• Information supplied
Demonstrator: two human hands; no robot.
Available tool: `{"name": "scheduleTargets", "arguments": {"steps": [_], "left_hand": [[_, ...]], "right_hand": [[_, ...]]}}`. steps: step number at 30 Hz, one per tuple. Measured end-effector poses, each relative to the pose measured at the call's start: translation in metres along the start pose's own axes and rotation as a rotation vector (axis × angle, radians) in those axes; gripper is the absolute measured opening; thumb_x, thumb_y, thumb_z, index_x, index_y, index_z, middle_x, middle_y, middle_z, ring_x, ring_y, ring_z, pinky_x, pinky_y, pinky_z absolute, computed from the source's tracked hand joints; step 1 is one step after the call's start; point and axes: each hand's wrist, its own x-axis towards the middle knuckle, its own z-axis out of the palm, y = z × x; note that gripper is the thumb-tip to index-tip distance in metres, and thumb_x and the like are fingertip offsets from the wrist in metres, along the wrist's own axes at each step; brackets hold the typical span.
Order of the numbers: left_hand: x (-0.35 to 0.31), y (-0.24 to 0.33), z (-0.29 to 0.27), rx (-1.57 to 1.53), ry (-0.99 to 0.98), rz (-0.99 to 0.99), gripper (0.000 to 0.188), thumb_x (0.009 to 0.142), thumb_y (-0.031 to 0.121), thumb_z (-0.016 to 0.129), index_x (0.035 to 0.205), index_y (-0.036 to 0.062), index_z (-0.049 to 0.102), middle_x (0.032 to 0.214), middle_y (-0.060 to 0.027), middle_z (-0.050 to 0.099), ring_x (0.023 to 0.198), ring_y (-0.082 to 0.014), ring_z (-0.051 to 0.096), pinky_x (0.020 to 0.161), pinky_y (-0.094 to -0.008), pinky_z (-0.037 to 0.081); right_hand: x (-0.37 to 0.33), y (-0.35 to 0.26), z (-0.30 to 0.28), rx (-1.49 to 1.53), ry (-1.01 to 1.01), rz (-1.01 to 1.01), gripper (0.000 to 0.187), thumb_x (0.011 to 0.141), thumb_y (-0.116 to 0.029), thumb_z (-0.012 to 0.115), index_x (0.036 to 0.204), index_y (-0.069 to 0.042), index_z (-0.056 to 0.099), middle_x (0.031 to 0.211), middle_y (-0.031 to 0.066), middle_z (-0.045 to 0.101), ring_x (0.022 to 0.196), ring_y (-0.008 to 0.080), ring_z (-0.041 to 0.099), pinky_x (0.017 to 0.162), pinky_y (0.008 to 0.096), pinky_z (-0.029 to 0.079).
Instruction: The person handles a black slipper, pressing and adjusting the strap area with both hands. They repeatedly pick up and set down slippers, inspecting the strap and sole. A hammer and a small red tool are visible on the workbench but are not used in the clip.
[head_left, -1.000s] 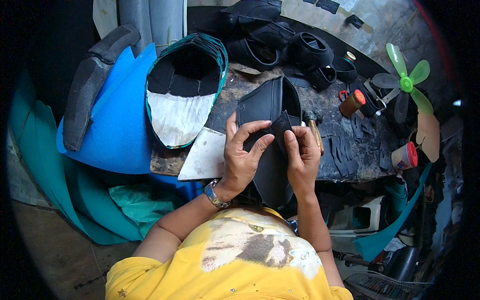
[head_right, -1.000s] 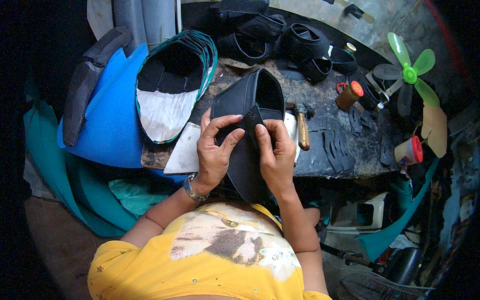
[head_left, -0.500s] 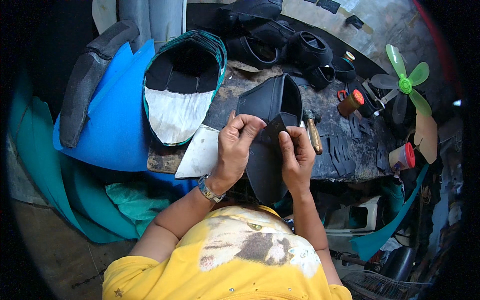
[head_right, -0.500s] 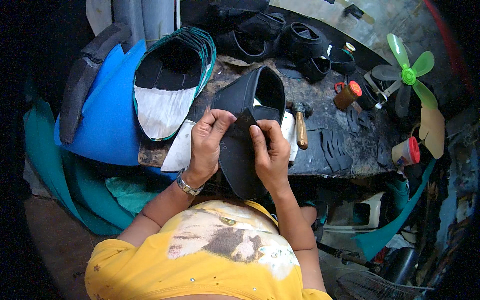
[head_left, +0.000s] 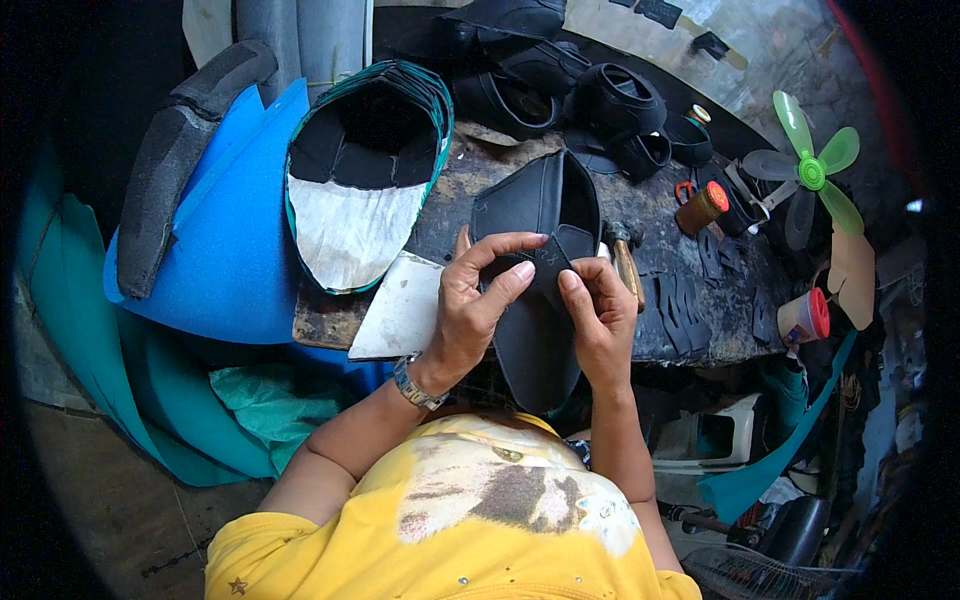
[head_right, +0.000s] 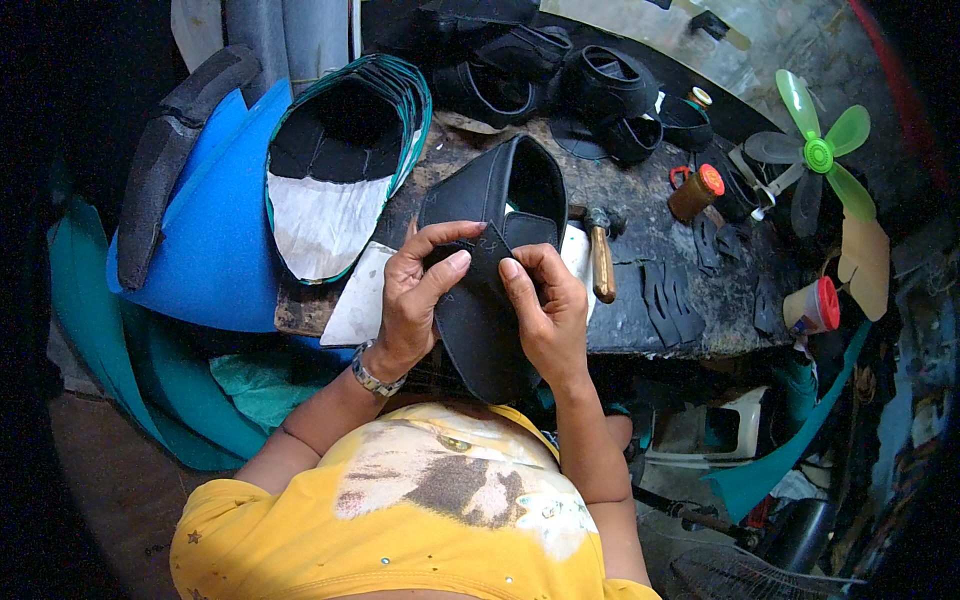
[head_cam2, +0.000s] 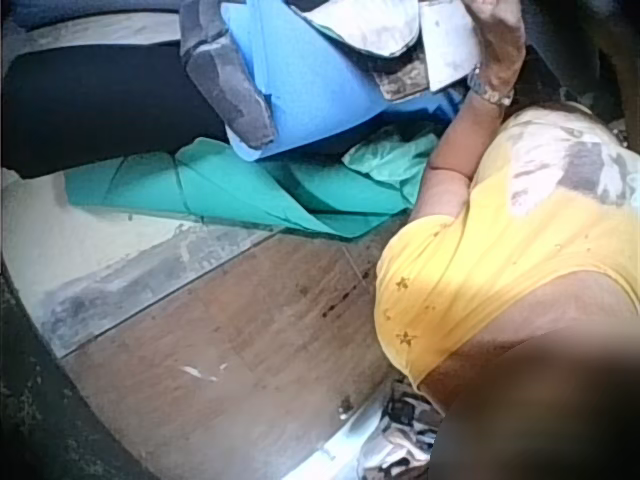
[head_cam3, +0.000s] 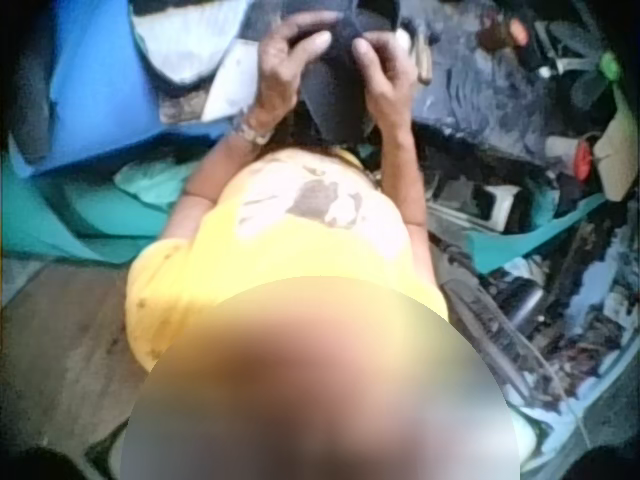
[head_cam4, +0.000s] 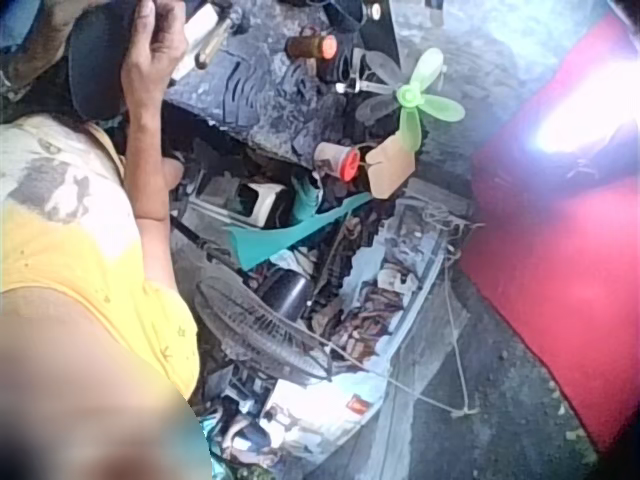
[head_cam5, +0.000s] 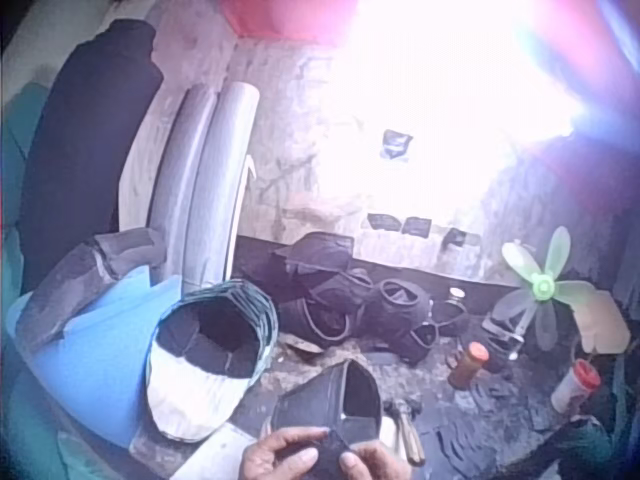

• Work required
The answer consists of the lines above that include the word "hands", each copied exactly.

• Answer section
Demonstrator: two human hands; no robot.
Instruction: The person handles a black slipper, pressing and adjusting the strap area with both hands. They repeatedly pick up and set down slippers, inspecting the strap and sole. A hammer and a small red tool are visible on the workbench but are not used in the clip.

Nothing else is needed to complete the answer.